Atrial fibrillation and stroke

Atrial fibrillation: an important stroke risk factor

Meet Professor Tatjana Potpara,  School of Medicine, Belgrade University, Serbia and co-author of the 2020 European Society of Cardiology atrial fibrillation guidelines. In this video, Professor Potpara discusses the relationship between atrial fibrillation and stroke.

Association between atrial fibrillation and stroke

Atrial fibrillation (AF) is an important risk factor for stroke. In AF, disrupted heart rhythm may cause blood to pool in the heart’s atria and form clots. If a blood clot forms, it could dislodge from the heart and travel to the brain, blocking the blood flow and causing a stroke (Figure 1). Identifying and managing AF early and effectively can help prevent AF-related stroke¹.

Figure 1. How atrial fibrillation can lead to stroke.

Epidemiology of stroke

Stroke is ranked as the second leading cause of death worldwide with an annual mortality rate of about 5.5 million. The burden of stroke not only lies in the high mortality, but also in the high morbidity, since up to 50% of survivors become chronically disabled¹⁶.

Age-adjusted stroke incidence varies from 95–290 per 1,000,000 of the European population annually¹⁷. About 1.1 million people experience a stroke in Europe each year.
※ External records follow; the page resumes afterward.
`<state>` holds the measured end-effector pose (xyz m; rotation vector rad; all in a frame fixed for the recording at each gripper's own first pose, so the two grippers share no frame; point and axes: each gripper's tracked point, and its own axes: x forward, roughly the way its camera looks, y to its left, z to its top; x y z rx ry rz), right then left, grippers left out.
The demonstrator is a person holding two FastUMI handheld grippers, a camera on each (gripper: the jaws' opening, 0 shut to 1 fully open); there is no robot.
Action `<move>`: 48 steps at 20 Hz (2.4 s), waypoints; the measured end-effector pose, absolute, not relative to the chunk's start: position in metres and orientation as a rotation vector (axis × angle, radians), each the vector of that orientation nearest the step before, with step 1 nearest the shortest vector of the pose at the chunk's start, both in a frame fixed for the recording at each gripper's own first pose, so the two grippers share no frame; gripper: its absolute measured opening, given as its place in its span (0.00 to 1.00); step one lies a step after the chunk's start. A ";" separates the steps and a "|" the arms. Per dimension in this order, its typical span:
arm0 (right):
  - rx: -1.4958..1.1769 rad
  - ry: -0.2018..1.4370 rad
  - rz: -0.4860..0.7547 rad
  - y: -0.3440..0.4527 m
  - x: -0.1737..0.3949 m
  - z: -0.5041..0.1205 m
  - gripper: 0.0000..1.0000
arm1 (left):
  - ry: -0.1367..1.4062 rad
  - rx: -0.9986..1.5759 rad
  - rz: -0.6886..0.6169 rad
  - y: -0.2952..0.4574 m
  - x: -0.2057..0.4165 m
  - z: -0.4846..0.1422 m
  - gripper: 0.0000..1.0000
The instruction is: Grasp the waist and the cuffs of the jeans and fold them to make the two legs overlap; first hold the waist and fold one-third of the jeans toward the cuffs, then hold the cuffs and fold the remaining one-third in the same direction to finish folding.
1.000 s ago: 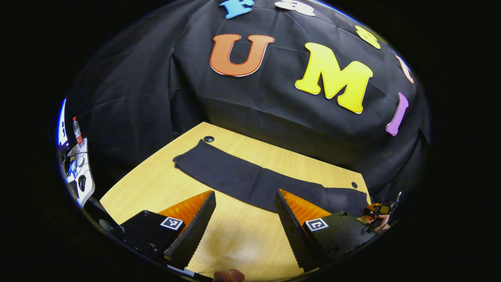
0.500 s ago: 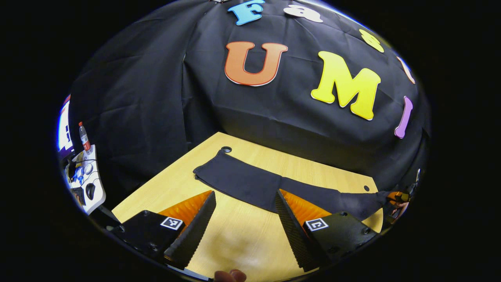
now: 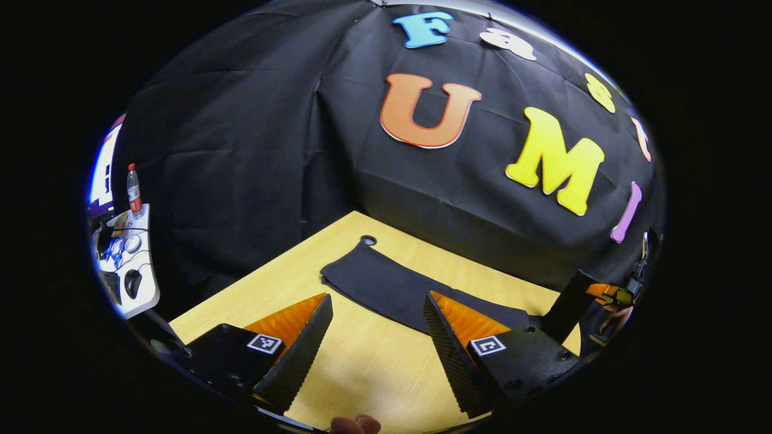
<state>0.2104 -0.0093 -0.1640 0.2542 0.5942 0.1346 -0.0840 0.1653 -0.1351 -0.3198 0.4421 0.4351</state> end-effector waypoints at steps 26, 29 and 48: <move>-0.034 0.815 0.374 0.263 0.148 -0.342 0.64 | 0.518 -0.516 0.518 0.284 -0.095 -0.190 0.98; -0.059 0.800 0.433 0.254 0.124 -0.305 0.58 | 0.527 -0.721 0.487 0.280 -0.065 -0.211 0.97; -0.033 0.769 0.151 0.025 0.046 -0.179 0.58 | 0.862 -1.399 0.772 0.304 0.088 -0.342 0.97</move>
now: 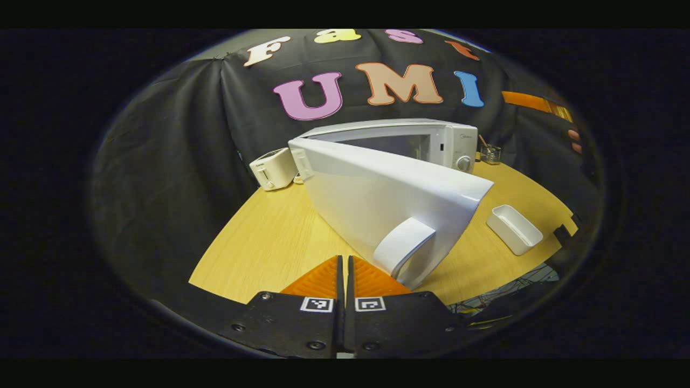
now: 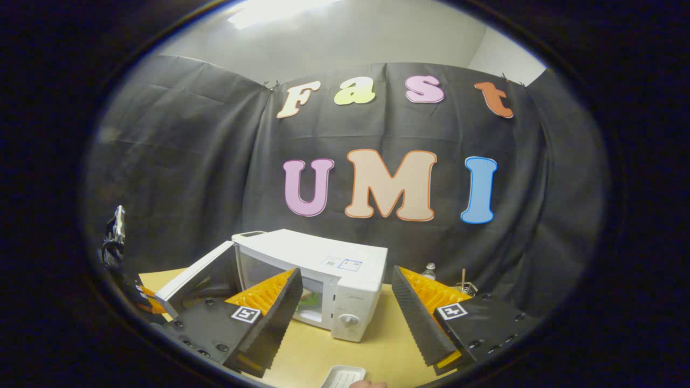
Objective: Open the microwave oven with the left hand, put the food in, and close the microwave oven.
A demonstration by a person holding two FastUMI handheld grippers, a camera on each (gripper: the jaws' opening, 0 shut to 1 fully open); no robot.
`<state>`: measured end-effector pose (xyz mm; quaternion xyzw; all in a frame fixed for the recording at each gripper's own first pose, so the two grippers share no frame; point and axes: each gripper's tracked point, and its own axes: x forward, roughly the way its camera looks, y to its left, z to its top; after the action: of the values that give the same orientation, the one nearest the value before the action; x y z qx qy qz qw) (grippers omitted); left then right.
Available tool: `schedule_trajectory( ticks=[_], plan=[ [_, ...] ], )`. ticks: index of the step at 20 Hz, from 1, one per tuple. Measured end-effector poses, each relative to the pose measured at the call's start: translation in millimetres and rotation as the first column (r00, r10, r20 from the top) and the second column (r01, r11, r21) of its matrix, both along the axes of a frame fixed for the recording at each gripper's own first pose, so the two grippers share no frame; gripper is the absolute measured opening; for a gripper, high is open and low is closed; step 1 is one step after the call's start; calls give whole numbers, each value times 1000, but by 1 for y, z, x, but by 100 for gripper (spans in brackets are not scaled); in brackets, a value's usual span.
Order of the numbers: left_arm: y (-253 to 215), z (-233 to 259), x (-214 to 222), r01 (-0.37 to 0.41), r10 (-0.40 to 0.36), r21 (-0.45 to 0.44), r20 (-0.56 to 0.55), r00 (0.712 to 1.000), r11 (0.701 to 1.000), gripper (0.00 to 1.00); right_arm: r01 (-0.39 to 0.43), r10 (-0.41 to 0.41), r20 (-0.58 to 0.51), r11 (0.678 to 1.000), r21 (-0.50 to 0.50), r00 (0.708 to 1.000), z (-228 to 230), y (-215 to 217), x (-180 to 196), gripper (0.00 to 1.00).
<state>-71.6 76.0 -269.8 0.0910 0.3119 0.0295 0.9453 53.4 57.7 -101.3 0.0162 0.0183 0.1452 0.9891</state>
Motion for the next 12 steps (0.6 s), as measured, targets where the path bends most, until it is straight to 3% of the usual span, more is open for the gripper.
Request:
schedule_trajectory(
  ticks=[5, 12],
  plan=[
    [-37, -1, 27, -19, 20, -30, 19, 1000, 999, 0, -12, 12, 3, 1000, -1, 1000, 0, -28, -4, 97],
    [-83, -3, 75, 74, -76, 44, 41, 996, 996, 1, 16, -16, -3, 1000, 13, 1000, -5, -73, -1, 96]
  ],
)
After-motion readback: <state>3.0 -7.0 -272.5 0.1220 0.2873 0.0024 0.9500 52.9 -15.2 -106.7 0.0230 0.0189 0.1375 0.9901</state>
Transient ischaemic attacks (TIAs) are also common: the age-adjusted incidence ranged from 28–59 per 100,000 of the European population each year¹⁷.

Despite improved prevention, rapid diagnosis and prompt treatment, stroke remains common. Many stroke survivors develop serious complications and demographic changes mean that strokes and TIAs are likely to become even more common over the next few decades¹⁷.

Stroke incidence, for example, increases 100-fold between 40 and 80 years of age, while the age-adjusted incidence is 1.2–2.0 times higher in men than women, but life-expectancy is lower in males than females. Epidemiologists predict that, if current trends continue, by 2025, 1.5 million people in Europe will experience a stroke each year¹⁷.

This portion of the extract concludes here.